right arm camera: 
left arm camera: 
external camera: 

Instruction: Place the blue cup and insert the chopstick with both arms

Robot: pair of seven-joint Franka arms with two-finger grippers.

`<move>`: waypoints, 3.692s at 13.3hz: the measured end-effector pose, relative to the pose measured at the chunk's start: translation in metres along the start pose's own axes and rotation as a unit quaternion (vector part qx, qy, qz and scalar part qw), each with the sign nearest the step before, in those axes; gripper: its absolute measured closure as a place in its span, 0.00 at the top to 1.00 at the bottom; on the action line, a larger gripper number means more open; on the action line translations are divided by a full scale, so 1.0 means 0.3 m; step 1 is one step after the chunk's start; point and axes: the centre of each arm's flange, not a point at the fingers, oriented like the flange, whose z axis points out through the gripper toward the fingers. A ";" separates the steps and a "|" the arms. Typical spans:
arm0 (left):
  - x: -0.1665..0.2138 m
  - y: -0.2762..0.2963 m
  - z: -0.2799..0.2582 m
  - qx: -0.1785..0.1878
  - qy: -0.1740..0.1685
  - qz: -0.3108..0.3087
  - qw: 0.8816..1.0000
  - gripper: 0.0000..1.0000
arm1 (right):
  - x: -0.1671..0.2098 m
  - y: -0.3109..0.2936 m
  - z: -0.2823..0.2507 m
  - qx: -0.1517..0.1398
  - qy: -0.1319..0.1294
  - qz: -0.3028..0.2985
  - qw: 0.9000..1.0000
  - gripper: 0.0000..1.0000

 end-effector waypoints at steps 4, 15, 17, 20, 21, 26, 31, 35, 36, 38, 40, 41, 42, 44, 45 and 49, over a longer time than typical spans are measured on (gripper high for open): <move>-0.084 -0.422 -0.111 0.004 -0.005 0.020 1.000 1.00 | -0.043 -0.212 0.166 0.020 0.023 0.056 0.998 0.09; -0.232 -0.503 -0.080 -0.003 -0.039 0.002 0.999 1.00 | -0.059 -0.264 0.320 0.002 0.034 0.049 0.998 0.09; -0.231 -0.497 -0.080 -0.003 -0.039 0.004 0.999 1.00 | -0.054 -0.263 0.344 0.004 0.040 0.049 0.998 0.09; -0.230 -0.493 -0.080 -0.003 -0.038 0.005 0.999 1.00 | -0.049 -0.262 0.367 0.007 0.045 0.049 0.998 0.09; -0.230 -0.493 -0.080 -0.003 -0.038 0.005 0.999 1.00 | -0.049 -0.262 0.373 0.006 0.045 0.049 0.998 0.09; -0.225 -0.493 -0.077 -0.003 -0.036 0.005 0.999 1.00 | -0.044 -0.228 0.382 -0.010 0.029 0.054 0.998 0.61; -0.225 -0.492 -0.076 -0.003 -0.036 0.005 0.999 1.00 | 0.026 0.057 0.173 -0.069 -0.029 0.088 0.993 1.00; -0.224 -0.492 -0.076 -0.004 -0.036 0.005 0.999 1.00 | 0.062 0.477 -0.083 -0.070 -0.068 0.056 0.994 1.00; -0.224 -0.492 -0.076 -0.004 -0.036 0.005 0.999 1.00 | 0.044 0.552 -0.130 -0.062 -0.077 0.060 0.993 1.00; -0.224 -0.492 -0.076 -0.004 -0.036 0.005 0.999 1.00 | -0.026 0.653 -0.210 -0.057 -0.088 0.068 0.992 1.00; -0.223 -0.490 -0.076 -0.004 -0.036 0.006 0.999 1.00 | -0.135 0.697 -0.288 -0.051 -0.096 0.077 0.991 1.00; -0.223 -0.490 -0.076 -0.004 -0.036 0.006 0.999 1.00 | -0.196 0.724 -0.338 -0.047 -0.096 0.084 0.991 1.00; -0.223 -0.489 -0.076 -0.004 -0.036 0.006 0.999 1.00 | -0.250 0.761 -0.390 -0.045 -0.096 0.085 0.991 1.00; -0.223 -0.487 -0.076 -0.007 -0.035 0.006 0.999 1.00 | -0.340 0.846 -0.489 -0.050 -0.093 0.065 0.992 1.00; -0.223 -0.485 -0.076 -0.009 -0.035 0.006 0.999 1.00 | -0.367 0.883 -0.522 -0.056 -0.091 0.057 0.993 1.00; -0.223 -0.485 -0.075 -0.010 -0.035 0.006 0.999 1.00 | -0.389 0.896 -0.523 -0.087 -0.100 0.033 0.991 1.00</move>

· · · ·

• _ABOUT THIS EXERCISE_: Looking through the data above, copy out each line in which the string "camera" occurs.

• _ANSWER TO THIS PROBLEM_:
right arm camera: 
left arm camera: 
external camera: 

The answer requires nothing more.